ACTION ITEM:
Print, please, exactly the lines from the one with "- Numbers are" through the final line of the data below, with both ends included and the pictures left out.

GIVEN DATA:
_____
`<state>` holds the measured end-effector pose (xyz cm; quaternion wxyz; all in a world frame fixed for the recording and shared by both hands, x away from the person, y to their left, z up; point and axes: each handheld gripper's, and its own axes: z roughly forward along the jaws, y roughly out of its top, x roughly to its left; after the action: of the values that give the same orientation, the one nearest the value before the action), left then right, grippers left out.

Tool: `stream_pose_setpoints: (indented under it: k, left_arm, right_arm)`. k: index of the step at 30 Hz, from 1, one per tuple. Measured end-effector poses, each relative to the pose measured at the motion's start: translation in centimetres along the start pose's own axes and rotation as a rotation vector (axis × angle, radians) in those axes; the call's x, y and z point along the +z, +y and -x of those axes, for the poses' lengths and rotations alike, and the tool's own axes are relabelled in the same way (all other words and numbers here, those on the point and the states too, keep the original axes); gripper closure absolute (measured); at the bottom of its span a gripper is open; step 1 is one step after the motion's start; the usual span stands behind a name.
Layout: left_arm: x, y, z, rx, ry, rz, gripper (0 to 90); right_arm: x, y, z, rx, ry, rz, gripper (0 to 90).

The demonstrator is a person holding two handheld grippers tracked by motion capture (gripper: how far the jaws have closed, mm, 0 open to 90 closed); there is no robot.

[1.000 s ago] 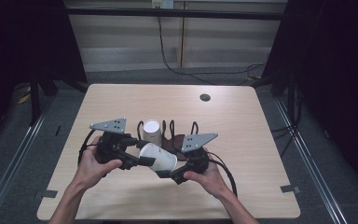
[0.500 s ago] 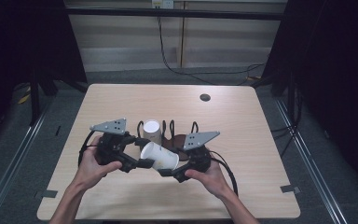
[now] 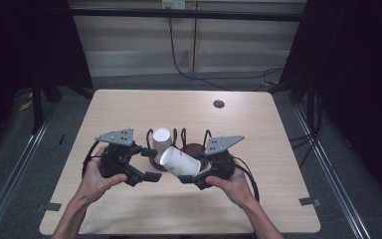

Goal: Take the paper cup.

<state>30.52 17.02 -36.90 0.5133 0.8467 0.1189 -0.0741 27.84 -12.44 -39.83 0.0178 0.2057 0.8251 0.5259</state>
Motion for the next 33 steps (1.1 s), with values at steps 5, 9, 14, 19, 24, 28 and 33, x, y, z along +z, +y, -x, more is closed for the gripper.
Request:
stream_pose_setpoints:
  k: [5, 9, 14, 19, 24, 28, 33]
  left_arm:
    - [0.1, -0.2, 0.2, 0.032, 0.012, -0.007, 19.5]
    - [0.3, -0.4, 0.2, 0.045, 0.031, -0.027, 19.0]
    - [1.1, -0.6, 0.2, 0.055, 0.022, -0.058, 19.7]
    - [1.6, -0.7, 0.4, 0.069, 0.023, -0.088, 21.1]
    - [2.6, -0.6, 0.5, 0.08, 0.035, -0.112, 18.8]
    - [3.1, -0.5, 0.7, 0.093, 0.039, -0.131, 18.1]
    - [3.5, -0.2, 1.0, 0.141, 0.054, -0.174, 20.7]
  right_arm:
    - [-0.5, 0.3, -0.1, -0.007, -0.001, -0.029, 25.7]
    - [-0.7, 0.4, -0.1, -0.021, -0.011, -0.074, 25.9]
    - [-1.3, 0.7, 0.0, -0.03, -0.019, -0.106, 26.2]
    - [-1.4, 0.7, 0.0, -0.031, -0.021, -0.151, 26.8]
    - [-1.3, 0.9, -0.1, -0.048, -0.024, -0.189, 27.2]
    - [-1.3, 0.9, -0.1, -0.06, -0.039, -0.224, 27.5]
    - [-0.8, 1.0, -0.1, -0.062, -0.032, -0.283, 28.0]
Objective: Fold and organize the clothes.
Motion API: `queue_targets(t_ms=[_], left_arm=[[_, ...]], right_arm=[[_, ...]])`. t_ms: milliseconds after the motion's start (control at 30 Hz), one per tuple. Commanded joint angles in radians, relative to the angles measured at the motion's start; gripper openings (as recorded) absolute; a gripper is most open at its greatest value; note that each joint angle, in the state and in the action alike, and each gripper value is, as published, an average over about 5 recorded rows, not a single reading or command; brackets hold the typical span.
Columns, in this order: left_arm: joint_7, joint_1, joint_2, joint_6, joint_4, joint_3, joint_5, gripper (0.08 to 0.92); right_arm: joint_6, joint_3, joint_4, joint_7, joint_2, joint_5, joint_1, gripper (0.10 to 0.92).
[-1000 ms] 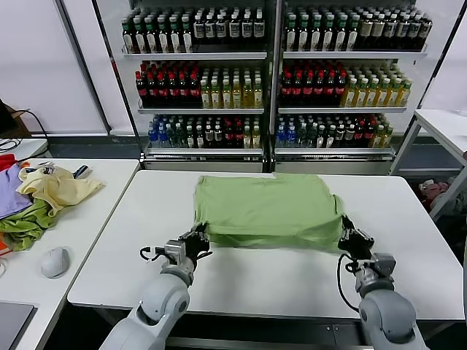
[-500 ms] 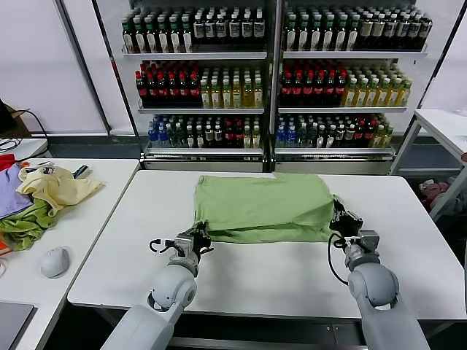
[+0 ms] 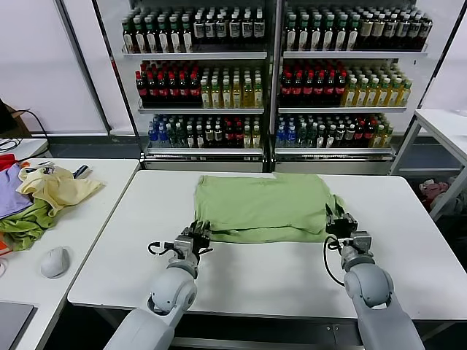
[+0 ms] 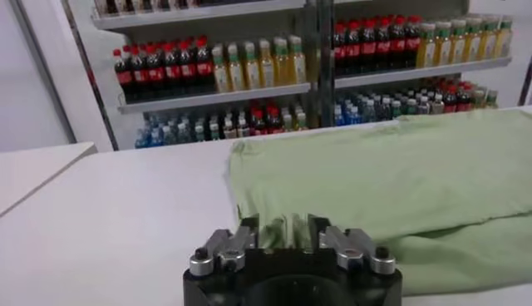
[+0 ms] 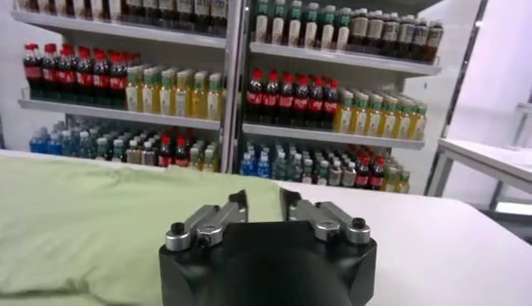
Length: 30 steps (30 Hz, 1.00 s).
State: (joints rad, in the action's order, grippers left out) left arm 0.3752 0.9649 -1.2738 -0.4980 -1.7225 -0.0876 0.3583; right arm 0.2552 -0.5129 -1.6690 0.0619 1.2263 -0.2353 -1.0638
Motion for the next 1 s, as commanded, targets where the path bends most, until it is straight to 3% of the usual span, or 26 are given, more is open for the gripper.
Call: queue_targets(t_ms=[33,267,433,600,1000], left_arm=[[0.018,0.076,0.004,0.018,-0.042,-0.007,0.002,0.581],[0.02,0.046,-0.001,0.022,0.013,-0.012,0.04,0.774],[0.024,0.008,-0.012,0.014,0.062,-0.006,0.054,0.818],[0.03,-0.007,-0.015,0.0,0.089,-0.001,0.073,0.764],[0.041,-0.015,-0.015,-0.038,0.105,0.0,0.114,0.421]], right_arm=[[-0.001,-0.054,-0.025,0.021,-0.001,-0.03,-0.093,0.563],[0.065,-0.027,0.014,0.039,0.018,-0.051,-0.085,0.76],[0.109,-0.001,0.036,0.044,0.027,-0.064,-0.06,0.809],[0.113,0.021,0.042,0.043,0.027,-0.067,-0.057,0.705],[0.083,0.019,0.041,0.021,0.024,-0.055,-0.068,0.36]])
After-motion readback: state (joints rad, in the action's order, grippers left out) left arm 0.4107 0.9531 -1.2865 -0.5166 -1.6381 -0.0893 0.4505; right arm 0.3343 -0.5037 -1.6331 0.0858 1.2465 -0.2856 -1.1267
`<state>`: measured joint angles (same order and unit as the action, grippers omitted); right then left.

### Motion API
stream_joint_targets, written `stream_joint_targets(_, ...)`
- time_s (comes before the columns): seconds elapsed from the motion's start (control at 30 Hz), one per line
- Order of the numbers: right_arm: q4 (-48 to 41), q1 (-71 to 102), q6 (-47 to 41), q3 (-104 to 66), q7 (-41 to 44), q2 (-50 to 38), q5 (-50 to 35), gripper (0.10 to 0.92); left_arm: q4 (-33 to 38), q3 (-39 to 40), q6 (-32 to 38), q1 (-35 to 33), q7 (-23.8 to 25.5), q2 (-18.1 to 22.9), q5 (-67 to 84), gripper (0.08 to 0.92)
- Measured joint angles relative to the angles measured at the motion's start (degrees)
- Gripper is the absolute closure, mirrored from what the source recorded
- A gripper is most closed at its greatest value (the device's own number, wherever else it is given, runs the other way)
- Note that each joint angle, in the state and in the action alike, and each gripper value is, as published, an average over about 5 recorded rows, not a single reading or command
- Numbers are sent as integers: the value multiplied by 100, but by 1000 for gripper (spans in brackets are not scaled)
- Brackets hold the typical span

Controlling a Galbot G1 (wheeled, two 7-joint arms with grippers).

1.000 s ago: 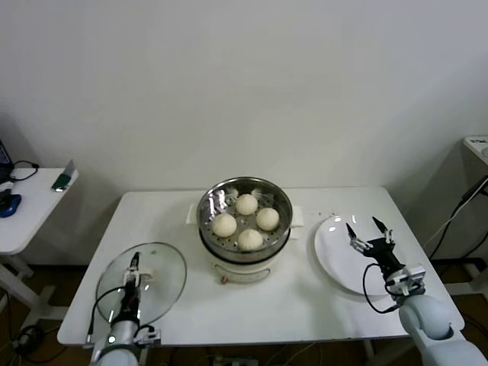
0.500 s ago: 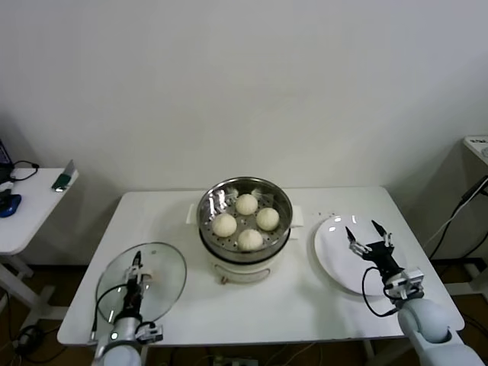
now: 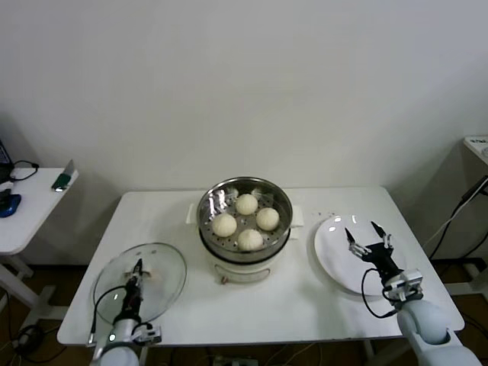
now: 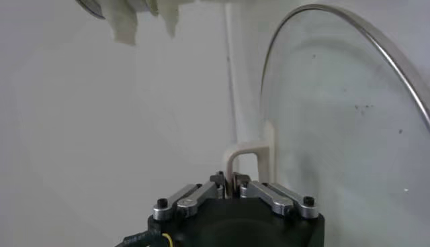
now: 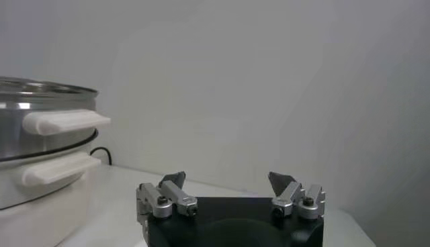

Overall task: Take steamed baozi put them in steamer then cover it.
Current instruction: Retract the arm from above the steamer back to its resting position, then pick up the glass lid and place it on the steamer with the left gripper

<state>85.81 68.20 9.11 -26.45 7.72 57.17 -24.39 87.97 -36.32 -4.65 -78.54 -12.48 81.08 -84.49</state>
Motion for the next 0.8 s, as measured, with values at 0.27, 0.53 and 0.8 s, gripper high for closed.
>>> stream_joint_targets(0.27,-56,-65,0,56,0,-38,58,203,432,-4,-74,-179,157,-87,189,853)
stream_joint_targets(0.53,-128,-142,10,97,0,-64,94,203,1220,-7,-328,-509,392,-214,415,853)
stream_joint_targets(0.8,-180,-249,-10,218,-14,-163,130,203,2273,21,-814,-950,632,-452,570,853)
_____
FINAL ANSWER:
- Numbers are sent as integers: the value multiplied by 100, but by 1000 for gripper (spans in brackets are not scaled)
- Brackets hold the typical span

Controlling a Galbot G1 (wheeled, two 7-joint arms with grippers).

1.000 s ago: 
0.500 s ago: 
now: 
now: 
now: 

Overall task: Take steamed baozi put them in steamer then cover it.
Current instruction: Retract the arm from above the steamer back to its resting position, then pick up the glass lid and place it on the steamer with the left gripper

<state>85.81 68.20 9.11 -26.45 7.72 57.17 -24.39 87.97 -36.32 -4.65 -78.54 -12.48 81.08 -84.49</state>
Motion for the next 0.8 s, as measured, with values at 0.27, 0.53 and 0.8 s, gripper high for closed.
>>> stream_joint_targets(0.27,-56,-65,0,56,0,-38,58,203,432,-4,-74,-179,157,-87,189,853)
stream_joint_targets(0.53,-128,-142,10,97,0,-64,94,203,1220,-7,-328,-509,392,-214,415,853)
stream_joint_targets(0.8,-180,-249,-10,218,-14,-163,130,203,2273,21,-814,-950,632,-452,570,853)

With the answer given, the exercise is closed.